** Problem description **
The data below should be transcribed in full, with no picture included.
====
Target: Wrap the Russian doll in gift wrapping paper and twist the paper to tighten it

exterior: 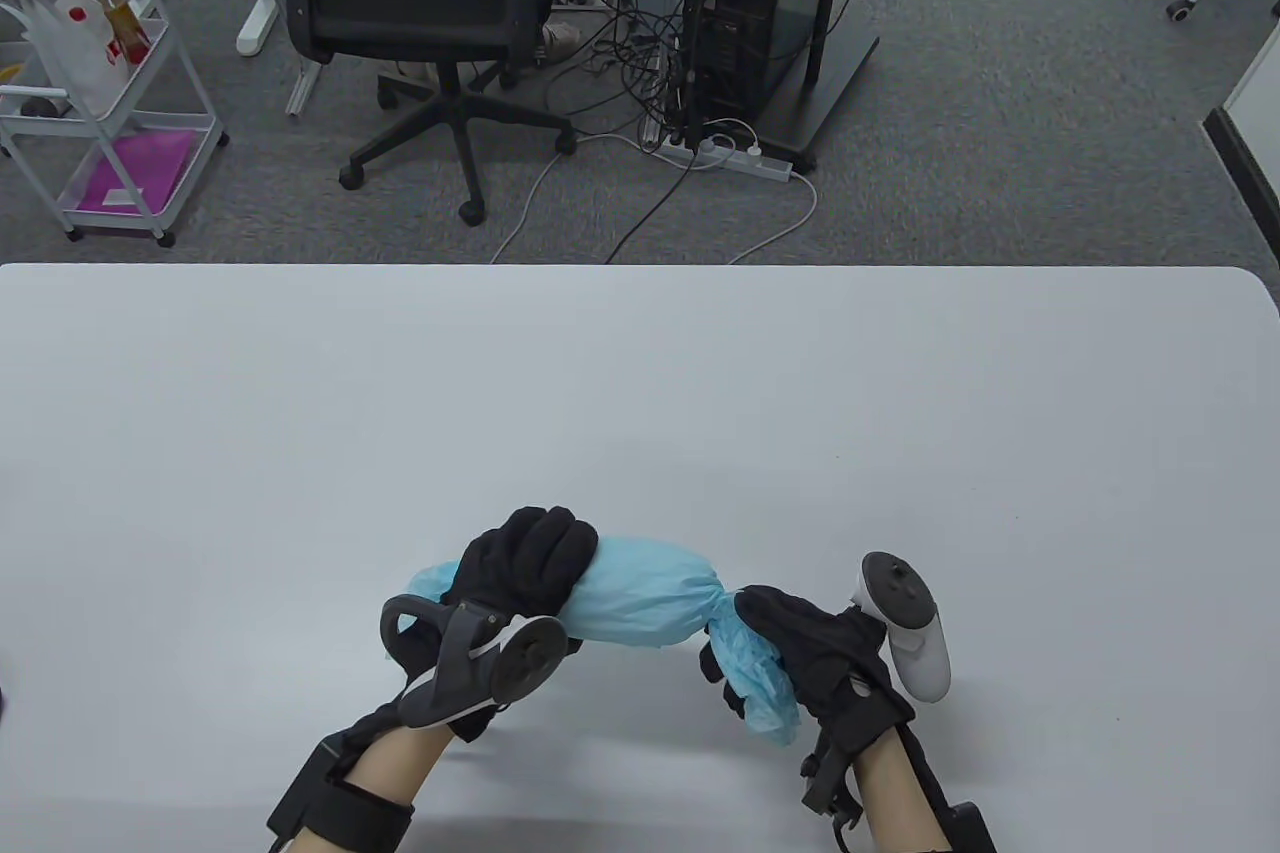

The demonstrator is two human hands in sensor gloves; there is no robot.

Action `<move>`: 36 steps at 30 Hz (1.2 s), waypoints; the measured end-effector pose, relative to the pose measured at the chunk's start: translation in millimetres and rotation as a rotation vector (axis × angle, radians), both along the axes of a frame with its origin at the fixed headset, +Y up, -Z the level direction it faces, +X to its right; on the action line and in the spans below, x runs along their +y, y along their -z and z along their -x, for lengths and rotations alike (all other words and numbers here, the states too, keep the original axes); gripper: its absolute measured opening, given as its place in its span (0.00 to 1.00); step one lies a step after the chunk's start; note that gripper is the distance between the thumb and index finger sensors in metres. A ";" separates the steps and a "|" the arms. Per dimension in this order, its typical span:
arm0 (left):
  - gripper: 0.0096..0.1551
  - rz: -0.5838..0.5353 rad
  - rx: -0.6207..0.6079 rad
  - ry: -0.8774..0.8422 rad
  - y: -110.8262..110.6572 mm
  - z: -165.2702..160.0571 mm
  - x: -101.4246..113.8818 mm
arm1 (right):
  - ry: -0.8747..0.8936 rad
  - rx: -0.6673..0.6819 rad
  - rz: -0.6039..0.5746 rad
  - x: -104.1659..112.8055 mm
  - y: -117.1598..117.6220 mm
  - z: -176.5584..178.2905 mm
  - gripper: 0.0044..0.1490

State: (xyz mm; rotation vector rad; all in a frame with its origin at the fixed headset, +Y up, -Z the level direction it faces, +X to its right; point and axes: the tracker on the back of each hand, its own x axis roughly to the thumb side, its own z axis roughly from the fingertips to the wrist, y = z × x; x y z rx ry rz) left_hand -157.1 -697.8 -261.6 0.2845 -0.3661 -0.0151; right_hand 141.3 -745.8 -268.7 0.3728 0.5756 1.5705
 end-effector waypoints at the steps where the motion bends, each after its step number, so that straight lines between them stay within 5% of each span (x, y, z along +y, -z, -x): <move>1: 0.69 0.010 0.015 -0.006 2.0 2.0 -0.8 | -0.081 -0.020 -0.068 8.0 -1.6 -1.6 0.41; 8: 0.69 0.038 0.085 -0.009 9.8 8.7 -4.9 | -0.583 -0.191 -0.526 55.5 -24.7 0.5 0.46; 11: 0.69 0.077 0.116 -0.072 14.6 14.1 -4.9 | -1.093 -0.213 -0.850 68.4 -44.2 26.9 0.47; 14: 0.69 0.105 0.118 -0.115 16.5 18.8 -4.8 | -1.488 -0.246 -1.054 64.7 -55.9 52.0 0.50; 19: 0.69 0.202 0.042 -0.189 19.0 21.6 -5.0 | -1.598 -0.264 -1.006 49.5 -48.8 60.8 0.59; 26: 0.69 0.291 -0.114 -0.191 13.7 1.1 -3.0 | -1.610 -0.342 -0.983 40.1 -43.1 44.3 0.51; 30: 0.69 0.231 -0.090 -0.124 10.3 -2.9 -3.4 | -1.506 -0.312 -0.965 48.7 -43.3 39.4 0.34; 36: 0.69 0.084 -0.038 -0.004 5.3 0.9 -2.2 | -1.241 -0.194 -0.809 55.1 -35.6 42.7 0.31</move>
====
** Task response **
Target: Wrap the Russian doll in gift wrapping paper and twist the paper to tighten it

exterior: 

The demonstrator is two human hands in sensor gloves; there is no robot.

Action `<move>`: 36 steps at 30 Hz (1.2 s), waypoints; the measured end-effector pose, relative to the pose measured at the chunk's start: translation in millimetres and rotation as a rotation vector (axis × angle, radians), both along the axes of a frame with its origin at the fixed headset, +Y up, -Z the level direction it faces, +X to its right; on the action line and in the spans below, x runs along their +y, y along their -z and z along their -x, for lengths and rotations alike (all other words and numbers here, the states too, keep the original axes); gripper: its absolute measured opening, given as its place in its span (0.00 to 1.00); step one lies a step after the chunk's start; note that gripper is the distance between the thumb and index finger sensors in metres. A ";" separates the steps and a "|" the arms. Per dimension in this order, its typical span:
arm0 (left):
  - gripper: 0.0096..0.1551
  - rz: -0.5838..0.5353 rad
  - rx: -0.6207..0.6079 rad
  - ry: -0.8774..0.8422 rad
  - y: -110.8262..110.6572 mm
  - z: -165.2702..160.0571 mm
  - x: -101.4246..113.8818 mm
arm1 (right):
  - ry: -0.8747..0.8936 rad
  - rx: -0.6673..0.6819 rad
  - rz: -0.6039..0.5746 rad
  - x: -104.1659..112.8055 mm
  - y: -117.1598..117.6220 mm
  - z: -176.5584..178.2905 mm
  - gripper: 0.0044..0.1490

State: (xyz mm; rotation vector rad; all in a frame with its origin at the fixed headset, +Y up, -Z the level direction it faces, +X to its right; point and axes: the tracker on the back of each hand, its own x axis roughly to the thumb side, its own z axis roughly from the fingertips to the wrist, y = z × x; x y z rx ry rz) left_hand -157.1 -697.8 -261.6 0.2845 -0.3661 -0.0151; right_hand 141.3 -745.8 -268.7 0.3728 0.5756 1.5705
 end-effector waypoints at the steps where the motion bends, each after its step number, so that straight lines between them stay within 5% of each span (x, y, z along +y, -z, -x): <move>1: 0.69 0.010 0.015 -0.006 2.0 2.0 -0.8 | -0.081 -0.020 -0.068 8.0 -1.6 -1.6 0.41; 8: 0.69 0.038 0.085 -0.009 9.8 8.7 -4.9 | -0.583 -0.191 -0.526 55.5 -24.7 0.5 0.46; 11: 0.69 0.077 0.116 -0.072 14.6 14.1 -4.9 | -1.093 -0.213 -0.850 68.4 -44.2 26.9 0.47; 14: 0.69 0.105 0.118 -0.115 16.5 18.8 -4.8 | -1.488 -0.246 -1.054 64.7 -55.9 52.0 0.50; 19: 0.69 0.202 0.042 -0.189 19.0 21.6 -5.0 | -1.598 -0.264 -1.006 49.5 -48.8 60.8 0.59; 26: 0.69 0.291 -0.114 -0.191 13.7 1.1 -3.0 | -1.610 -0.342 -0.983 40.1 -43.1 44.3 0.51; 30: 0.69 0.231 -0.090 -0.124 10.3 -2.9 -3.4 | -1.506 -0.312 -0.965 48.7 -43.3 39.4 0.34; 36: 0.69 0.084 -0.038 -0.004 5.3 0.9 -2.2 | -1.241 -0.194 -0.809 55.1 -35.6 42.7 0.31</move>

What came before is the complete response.